Mob murders by any name

Bhagwat’s focus on the Western origin of the concept of lynching deftly skirts the fact of growing hate crimes in recent times

The Editorial Board Published 11.10.19, 07:54 PM
RSS chief Mohan Bhagwat (centre) in Nagpur on Tuesday. Also seen in the picture is Shiv Nadar (second from left), the HCL founder and chairman

RSS chief Mohan Bhagwat (centre) in Nagpur on Tuesday. Also seen in the picture is Shiv Nadar (second from left), the HCL founder and chairman (PTI photo)

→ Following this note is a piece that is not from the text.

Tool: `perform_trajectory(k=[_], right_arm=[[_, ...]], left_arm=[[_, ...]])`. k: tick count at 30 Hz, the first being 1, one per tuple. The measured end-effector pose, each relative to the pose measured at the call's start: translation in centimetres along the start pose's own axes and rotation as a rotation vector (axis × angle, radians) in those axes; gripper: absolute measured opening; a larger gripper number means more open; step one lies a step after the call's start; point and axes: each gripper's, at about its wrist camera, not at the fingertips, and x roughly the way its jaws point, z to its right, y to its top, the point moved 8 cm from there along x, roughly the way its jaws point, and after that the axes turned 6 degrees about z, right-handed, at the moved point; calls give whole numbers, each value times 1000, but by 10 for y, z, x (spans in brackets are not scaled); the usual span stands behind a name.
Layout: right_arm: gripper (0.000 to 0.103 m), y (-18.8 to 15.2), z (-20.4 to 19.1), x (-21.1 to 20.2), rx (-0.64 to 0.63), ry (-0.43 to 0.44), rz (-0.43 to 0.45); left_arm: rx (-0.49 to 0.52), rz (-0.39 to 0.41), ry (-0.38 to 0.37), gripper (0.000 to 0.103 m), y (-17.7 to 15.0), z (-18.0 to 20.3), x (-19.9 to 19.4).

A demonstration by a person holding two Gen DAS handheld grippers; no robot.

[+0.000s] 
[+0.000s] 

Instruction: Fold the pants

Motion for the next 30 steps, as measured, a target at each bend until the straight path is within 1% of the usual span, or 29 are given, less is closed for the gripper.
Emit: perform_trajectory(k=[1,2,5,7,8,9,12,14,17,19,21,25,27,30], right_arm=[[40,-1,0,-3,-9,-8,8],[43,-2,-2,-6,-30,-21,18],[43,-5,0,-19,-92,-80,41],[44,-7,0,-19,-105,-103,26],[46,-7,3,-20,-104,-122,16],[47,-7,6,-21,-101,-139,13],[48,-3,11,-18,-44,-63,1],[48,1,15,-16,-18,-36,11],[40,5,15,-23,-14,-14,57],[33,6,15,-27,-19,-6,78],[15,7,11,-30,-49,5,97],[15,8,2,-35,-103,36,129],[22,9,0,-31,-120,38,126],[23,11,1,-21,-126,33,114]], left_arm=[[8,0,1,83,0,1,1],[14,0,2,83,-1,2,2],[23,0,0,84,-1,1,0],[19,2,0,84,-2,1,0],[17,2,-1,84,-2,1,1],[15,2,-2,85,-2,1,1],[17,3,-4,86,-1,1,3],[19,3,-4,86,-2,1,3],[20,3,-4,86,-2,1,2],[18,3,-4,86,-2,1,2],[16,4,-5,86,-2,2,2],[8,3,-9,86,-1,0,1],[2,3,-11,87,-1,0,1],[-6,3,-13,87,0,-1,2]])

Naming is blaming, or even shaming, according to the chief of the Rashtriya Swayamsevak Sangh, Mohan Bhagwat. Speaking on the RSS’s foundation day in Nagpur, Mr Bhagwat deplored the grafting of Western concepts onto the expanding Indian practice of mob-killing. It is unacceptable to use the word, ‘lynching’, for what he sees from his cloudy heights of morality just as ‘isolated incidents of violence’. This suggests that the RSS and its ideological cohorts are not yet satisfied with the growth in the number of mob-murders of members of the minority community, underprivileged castes and other vulnerable, solitary beings perceived as deviant, whether in gender orientation or mental stability. These killings become branded by the Western word, ‘lynching’, so that they can be wielded to shame India and Hindu society, and cause divisions in the diverse society that the RSS loves.

Mr Bhagwat’s point is well taken. Had the convicted mob-killers of Alimuddin Ansari ‘lynched’ the coal trader last year under the alibi that Ansari was transporting beef, the Union minister of state for civil aviation would not have garlanded them. That he did garland them proves the unmistakable Indian flavour of their killing. The minister reportedly also told the BBC that he and the Bharatiya Janata Party were paying for their legal expenses. Given the practised deftness of such incidents, there is no need to defame Hindu society with Western nomenclatures: lynching is the name of things that happen in other countries, or among other religions, as Mr Bhagwat proclaimed, they are not part of this country’s traditions.

Instead, it is important to get the name right for the killings being made traditional in recent times. Should these just be called hate crimes? Or would that make Mr Bhagwat anxious to protest his love for the diverse populations of this country? Love must be clouding his vision — rose-tinted glasses are a Western notion too, more’s the pity — for the ‘isolated’ incidents of violence he has deigned to notice amount to the steepest rise in mob-killings since 2016. According to Amnesty International India’s interactive tracker, from January to June this year, 181 incidents of alleged hate crimes have been recorded, with the greatest number of mob-killings presumably being caused by the fact that the victims were Dalit, with the second highest number of victims being from the largest minority community. Members of other minority groups, of caste, community, and gender, make up the rest of the targets. Mr Bhagwat is so upset about improper naming that the fact that innocent individuals are being killed by mobs who have nothing to do with the dispensation of justice in court seems to have escaped him. He is busy blaming those who shame Hindu society by using Western names for Indian killings, yet he cannot acknowledge that mob-killing is the most damning attribute of any society. He can barely see it, after all.